_TASK OBJECTIVE_
Only one span of the listing below should come back. It runs from the line with "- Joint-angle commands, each" through the line with "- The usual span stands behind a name", and each of its lines must be reproduced exactly.

_DATASET EXCERPT_
* * * * *
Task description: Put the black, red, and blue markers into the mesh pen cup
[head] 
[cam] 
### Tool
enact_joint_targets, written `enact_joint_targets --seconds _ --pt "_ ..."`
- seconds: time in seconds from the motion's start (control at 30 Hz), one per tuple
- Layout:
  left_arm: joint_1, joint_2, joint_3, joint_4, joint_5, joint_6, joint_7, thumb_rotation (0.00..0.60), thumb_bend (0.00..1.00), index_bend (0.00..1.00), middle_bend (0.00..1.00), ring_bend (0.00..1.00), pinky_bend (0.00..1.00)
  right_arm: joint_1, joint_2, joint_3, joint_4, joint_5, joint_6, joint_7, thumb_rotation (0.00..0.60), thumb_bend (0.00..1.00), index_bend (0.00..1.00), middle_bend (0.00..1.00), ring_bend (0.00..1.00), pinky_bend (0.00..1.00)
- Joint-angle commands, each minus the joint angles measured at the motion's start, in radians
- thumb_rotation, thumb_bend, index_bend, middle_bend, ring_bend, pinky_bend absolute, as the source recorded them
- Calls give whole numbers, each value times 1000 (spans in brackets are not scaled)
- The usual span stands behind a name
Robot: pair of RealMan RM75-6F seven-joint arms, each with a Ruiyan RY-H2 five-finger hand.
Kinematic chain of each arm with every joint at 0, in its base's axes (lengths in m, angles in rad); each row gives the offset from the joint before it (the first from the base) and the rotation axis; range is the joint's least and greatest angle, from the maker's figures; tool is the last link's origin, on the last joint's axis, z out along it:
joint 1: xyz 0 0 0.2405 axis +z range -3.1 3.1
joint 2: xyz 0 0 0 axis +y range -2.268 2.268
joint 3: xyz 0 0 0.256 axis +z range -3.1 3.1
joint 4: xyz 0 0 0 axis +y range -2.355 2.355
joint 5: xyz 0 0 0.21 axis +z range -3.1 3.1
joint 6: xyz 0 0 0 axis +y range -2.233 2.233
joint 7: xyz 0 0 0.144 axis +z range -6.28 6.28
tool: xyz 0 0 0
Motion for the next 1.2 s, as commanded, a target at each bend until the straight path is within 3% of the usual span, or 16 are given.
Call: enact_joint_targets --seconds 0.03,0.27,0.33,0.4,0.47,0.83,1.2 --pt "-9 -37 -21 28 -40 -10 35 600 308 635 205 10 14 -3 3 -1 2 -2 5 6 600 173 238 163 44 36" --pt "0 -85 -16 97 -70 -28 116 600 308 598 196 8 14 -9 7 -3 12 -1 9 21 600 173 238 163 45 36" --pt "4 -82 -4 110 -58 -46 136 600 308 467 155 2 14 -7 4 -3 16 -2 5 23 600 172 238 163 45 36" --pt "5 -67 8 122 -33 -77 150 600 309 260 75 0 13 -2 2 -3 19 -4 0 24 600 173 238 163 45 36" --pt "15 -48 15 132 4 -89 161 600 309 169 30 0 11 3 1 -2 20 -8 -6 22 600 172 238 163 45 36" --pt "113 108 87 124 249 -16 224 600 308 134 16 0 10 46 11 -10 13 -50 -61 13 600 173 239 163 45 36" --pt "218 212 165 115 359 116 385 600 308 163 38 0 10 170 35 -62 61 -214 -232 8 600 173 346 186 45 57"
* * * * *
_EXERCISE RESPONSE_
- Joint-angle commands, each minus the joint angles measured at the motion's start, in radians
- thumb_rotation, thumb_bend, index_bend, middle_bend, ring_bend, pinky_bend absolute, as the source recorded them
- Calls give whole numbers, each value times 1000 (spans in brackets are not scaled)
- The usual span stands behind a name

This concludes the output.